→ **WHAT YOU WILL DO**:
Return only the count of lines in the listing below where the word "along" appears.

→ **GIVEN RECORDS**:
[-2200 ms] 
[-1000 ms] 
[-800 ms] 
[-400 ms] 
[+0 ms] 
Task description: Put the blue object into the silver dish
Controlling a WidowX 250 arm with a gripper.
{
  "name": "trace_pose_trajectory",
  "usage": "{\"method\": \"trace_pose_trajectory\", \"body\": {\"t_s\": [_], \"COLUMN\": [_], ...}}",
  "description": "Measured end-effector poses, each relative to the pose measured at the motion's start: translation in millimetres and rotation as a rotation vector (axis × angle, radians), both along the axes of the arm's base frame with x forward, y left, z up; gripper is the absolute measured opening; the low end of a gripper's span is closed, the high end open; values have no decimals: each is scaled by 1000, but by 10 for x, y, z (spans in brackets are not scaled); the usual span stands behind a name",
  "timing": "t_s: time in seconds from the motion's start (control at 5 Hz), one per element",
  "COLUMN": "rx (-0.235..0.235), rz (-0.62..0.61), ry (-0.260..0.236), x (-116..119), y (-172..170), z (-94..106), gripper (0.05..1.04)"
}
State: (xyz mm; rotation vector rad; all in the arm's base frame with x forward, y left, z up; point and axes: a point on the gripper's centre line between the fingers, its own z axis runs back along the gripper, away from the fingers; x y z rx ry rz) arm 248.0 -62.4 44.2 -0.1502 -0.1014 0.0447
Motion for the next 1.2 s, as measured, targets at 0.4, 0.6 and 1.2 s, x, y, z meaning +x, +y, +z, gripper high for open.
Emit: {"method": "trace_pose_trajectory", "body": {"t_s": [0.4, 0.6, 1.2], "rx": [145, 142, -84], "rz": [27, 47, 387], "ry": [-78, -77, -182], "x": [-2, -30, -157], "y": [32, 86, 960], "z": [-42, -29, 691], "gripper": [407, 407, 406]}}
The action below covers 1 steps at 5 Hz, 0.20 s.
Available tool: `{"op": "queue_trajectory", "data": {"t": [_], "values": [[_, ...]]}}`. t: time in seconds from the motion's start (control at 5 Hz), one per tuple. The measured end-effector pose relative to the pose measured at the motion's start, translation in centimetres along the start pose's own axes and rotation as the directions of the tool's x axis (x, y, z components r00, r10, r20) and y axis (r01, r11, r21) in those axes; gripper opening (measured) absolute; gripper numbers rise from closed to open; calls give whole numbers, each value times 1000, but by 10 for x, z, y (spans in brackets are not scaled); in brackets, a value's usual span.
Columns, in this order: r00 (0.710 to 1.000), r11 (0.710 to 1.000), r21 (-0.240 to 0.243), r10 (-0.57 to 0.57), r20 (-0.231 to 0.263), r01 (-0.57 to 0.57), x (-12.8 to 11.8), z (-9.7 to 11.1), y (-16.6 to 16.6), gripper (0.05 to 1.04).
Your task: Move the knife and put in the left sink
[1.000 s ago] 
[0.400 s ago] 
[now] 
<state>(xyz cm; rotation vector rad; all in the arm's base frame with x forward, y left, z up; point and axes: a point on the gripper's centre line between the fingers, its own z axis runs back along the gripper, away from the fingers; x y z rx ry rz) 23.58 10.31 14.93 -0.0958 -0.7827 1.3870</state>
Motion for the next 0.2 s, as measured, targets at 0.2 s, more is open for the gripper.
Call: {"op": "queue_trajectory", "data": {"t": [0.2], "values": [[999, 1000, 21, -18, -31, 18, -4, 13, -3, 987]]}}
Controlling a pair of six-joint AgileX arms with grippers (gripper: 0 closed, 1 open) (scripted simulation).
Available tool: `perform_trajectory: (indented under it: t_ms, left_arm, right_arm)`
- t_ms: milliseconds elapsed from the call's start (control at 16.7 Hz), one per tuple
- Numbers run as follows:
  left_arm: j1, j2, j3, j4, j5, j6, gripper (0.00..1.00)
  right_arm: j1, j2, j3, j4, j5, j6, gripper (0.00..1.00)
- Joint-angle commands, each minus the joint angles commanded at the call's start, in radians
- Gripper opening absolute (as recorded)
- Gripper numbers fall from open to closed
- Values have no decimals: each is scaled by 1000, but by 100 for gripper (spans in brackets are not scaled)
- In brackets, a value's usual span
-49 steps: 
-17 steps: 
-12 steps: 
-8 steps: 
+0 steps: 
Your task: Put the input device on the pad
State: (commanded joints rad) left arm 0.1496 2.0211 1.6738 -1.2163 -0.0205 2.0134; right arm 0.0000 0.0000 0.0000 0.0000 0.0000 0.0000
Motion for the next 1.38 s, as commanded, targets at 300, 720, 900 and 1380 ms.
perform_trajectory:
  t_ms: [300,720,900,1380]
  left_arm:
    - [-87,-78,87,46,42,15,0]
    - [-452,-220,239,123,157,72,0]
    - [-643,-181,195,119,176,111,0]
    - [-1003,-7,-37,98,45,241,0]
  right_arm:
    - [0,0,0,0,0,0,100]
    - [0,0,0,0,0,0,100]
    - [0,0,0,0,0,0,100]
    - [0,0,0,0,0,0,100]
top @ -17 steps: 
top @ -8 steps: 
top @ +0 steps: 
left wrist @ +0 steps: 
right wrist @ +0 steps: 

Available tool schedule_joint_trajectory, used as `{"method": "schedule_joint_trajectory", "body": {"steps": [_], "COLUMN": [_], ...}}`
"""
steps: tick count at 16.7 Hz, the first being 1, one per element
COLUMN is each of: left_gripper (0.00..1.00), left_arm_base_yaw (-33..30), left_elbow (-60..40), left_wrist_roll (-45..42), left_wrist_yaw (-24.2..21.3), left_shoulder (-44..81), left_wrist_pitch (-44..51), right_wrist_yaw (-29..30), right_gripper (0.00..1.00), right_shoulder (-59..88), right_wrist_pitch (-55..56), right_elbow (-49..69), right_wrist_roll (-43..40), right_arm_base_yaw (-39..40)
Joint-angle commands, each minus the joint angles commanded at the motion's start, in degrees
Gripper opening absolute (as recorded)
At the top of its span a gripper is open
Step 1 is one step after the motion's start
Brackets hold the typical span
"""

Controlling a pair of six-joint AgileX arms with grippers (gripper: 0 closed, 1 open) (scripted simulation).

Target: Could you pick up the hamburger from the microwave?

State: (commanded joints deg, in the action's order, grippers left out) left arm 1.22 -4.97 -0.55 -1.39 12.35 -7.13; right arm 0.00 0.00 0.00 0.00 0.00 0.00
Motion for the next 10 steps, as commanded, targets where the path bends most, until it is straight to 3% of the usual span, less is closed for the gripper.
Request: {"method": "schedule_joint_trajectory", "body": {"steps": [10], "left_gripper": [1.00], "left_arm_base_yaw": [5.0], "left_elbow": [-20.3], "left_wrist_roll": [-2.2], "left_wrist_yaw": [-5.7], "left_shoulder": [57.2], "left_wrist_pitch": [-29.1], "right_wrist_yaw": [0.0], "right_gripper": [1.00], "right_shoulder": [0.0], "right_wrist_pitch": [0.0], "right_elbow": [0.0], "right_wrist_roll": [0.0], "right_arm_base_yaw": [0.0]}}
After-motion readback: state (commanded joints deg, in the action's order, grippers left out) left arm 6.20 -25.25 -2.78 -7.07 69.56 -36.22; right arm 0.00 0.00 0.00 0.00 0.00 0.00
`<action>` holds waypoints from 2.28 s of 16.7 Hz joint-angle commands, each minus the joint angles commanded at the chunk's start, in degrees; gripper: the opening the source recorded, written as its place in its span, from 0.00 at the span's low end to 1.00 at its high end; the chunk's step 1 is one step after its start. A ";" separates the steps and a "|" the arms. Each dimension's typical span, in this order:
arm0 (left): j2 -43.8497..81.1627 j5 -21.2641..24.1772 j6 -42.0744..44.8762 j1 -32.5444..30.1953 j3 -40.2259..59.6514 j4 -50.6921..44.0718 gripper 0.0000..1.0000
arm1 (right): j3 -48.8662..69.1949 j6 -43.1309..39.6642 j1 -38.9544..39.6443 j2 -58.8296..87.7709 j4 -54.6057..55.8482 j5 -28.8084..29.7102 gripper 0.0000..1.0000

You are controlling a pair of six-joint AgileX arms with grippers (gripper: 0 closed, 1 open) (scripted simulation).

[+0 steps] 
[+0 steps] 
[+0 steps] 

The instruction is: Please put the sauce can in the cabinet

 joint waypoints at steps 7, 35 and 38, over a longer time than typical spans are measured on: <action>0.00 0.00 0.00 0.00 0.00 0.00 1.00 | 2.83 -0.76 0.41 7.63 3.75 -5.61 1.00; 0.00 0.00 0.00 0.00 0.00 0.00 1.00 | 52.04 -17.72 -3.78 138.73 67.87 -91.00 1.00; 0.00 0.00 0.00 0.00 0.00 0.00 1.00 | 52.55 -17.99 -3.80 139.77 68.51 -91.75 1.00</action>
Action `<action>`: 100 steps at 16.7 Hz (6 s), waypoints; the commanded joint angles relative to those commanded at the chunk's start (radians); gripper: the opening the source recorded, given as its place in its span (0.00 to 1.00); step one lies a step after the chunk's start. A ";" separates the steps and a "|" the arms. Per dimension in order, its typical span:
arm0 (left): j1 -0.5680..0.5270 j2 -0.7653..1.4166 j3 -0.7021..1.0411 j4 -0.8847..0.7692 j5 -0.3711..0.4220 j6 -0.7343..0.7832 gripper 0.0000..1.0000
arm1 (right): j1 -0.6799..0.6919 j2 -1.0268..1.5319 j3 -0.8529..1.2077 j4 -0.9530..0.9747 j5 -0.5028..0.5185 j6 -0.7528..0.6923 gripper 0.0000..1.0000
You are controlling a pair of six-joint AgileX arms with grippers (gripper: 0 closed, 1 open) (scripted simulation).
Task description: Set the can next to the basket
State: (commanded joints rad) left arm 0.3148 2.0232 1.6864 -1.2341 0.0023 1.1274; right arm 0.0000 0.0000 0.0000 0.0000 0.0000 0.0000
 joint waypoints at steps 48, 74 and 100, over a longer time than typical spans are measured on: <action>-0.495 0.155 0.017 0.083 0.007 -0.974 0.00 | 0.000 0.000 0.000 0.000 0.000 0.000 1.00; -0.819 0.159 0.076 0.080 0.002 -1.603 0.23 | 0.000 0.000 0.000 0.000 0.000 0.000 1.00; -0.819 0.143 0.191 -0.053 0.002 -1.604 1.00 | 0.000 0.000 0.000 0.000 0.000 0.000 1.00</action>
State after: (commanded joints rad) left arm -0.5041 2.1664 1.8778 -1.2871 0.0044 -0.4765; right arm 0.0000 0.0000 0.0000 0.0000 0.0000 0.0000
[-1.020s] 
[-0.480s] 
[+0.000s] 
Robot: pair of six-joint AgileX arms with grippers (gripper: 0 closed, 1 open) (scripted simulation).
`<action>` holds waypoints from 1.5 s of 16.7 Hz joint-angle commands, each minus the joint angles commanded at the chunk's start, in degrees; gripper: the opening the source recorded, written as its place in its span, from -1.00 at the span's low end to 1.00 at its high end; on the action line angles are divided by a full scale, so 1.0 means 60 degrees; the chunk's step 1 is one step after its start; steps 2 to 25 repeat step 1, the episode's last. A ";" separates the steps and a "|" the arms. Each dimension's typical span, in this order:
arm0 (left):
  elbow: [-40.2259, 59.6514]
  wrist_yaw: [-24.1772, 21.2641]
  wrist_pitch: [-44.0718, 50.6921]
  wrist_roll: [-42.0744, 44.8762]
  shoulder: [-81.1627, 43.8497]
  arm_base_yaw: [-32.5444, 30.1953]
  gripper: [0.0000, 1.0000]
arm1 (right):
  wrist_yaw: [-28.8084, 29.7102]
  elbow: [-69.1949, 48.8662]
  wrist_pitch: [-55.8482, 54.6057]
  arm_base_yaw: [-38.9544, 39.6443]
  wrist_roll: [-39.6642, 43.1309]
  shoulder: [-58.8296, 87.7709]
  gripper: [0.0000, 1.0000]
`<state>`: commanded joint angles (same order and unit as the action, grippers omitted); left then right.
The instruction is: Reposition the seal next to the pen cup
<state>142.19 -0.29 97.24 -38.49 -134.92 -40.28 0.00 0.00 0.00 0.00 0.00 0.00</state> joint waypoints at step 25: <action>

→ **OUTPUT**:
4